RECORDS SUPPLIED:
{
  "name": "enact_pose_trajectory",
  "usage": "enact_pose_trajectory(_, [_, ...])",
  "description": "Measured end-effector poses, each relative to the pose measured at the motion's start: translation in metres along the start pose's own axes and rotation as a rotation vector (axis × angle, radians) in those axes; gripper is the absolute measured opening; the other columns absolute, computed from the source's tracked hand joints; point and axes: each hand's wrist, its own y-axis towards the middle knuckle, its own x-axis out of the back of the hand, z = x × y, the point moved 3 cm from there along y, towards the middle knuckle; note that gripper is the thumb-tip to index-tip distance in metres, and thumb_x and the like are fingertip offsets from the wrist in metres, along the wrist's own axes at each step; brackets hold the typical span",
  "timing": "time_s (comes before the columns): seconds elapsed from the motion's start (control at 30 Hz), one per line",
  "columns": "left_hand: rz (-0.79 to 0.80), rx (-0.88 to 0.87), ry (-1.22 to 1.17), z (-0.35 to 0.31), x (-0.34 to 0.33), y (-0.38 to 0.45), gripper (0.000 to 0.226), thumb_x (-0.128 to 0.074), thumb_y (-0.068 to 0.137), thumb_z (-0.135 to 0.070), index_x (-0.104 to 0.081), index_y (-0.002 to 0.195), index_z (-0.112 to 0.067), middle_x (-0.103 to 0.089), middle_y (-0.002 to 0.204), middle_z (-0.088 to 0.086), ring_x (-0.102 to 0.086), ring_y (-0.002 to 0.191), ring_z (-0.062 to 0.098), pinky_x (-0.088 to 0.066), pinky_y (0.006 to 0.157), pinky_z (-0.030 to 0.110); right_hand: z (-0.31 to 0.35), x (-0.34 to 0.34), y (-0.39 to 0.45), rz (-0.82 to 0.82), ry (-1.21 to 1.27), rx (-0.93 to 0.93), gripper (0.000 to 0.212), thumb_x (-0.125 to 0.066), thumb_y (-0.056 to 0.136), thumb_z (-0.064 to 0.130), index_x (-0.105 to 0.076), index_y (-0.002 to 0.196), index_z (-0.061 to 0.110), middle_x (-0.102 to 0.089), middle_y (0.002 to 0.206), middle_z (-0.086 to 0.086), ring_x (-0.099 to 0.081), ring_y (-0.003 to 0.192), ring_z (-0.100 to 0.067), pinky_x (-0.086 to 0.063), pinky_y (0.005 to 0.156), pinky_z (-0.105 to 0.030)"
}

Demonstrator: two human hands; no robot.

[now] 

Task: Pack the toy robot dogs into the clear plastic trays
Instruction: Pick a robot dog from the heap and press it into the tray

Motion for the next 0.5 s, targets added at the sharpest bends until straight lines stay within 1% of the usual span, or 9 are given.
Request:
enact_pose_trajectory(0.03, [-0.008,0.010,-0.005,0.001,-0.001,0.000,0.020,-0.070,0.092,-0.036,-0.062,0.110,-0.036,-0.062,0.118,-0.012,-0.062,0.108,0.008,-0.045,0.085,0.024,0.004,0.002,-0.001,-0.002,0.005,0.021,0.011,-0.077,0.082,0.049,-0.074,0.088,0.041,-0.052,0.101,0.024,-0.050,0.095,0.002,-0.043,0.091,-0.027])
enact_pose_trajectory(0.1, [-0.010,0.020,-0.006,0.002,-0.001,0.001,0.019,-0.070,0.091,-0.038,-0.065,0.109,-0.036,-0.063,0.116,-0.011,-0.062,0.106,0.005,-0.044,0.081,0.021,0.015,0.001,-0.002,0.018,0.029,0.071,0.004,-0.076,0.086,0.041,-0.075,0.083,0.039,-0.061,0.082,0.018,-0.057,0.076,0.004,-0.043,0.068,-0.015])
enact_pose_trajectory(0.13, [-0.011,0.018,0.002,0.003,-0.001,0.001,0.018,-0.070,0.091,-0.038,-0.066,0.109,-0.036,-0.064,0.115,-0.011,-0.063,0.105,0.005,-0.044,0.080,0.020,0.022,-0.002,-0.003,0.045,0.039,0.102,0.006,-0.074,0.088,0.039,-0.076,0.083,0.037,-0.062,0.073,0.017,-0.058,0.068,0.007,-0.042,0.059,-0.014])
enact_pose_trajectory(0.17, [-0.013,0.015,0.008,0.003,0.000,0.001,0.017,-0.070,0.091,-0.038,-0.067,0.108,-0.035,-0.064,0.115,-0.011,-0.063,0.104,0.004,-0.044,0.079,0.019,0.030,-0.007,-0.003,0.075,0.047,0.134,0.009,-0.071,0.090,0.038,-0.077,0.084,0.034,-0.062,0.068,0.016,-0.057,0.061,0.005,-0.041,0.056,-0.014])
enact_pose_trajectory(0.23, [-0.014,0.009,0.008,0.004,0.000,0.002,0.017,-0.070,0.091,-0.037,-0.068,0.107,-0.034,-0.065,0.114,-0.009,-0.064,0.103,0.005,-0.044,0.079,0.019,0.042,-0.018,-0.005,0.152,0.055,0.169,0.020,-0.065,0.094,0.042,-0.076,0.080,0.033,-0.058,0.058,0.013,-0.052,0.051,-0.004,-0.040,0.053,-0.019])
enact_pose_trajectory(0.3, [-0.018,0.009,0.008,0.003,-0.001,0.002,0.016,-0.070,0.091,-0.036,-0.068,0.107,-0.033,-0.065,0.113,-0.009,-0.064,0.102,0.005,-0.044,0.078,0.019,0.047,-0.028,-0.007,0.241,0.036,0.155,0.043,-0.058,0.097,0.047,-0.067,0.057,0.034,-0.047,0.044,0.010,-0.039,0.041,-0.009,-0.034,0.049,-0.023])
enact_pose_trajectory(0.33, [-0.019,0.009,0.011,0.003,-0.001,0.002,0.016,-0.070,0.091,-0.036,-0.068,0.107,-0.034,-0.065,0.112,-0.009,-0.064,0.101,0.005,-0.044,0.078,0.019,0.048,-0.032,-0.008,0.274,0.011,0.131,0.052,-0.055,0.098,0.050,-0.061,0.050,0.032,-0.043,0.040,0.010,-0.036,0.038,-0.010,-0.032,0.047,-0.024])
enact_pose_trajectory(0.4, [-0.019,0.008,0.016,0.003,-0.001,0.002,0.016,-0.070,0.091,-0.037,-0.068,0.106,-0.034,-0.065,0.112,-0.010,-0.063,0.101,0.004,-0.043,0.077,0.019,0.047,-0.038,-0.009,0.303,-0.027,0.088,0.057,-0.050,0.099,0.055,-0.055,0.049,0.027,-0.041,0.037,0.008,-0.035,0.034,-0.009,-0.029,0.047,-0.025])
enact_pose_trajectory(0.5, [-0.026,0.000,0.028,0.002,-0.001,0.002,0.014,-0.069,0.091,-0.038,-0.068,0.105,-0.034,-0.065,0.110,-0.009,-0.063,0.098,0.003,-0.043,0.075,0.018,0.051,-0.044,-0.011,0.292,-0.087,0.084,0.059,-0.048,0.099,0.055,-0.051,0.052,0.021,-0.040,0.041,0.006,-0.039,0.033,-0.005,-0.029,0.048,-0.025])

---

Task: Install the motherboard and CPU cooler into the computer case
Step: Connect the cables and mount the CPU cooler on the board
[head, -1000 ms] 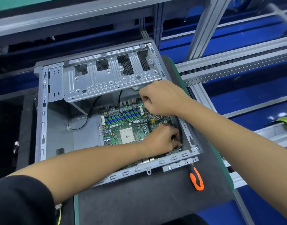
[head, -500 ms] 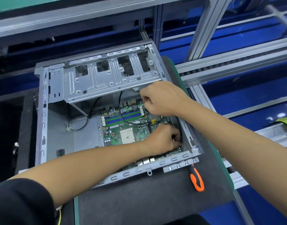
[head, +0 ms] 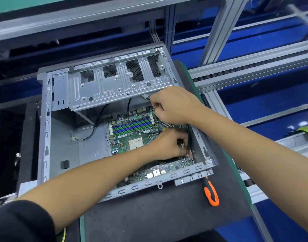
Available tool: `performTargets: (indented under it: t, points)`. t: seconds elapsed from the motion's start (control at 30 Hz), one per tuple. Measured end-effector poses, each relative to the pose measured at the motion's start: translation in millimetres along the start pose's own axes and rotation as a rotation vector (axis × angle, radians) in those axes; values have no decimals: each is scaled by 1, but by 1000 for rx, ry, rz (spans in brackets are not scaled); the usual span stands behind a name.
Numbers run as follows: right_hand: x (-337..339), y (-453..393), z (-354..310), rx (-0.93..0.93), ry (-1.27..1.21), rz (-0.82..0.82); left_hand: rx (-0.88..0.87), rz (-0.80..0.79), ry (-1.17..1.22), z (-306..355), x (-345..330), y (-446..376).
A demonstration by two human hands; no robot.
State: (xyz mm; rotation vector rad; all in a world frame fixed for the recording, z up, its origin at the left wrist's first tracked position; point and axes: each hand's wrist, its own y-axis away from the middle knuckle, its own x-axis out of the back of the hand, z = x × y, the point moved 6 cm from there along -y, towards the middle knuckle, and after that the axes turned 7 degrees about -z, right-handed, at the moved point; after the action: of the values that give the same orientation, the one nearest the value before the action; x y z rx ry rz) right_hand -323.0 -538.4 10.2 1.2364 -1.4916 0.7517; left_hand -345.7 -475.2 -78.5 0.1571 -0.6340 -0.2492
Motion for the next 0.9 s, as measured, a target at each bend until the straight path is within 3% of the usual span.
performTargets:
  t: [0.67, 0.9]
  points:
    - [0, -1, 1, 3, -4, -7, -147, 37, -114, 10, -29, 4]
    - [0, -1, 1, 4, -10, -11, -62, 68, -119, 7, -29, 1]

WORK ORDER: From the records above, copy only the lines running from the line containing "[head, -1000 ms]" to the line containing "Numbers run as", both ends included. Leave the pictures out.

WRITTEN RESPONSE:
[head, -1000 ms] 
[head, -500 ms] 
[head, +0 ms] 
Available tool: `performTargets: (indented under it: t, points)`. t: seconds elapsed from the motion's start (control at 30 Hz), one per tuple. Measured end-effector poses, each relative to the pose measured at the motion's start: translation in millimetres along the start pose's own axes and rotation as a rotation vector (axis × angle, radians) in those axes; values have no decimals: each is scaled by 1, but by 1000 for rx, ry, rz (spans in brackets are not scaled); the usual span stands behind a name.
Numbers run as follows: right_hand: x (-337..339), y (-453..393), z (-354..310), rx (-0.93..0.93), ry (-1.27..1.21), rz (-0.82..0.82); left_hand: rx (-0.88..0.87), rz (-0.80..0.79), ry (-1.17..1.22), z (-306..355), x (-345..330), y (-446..376).

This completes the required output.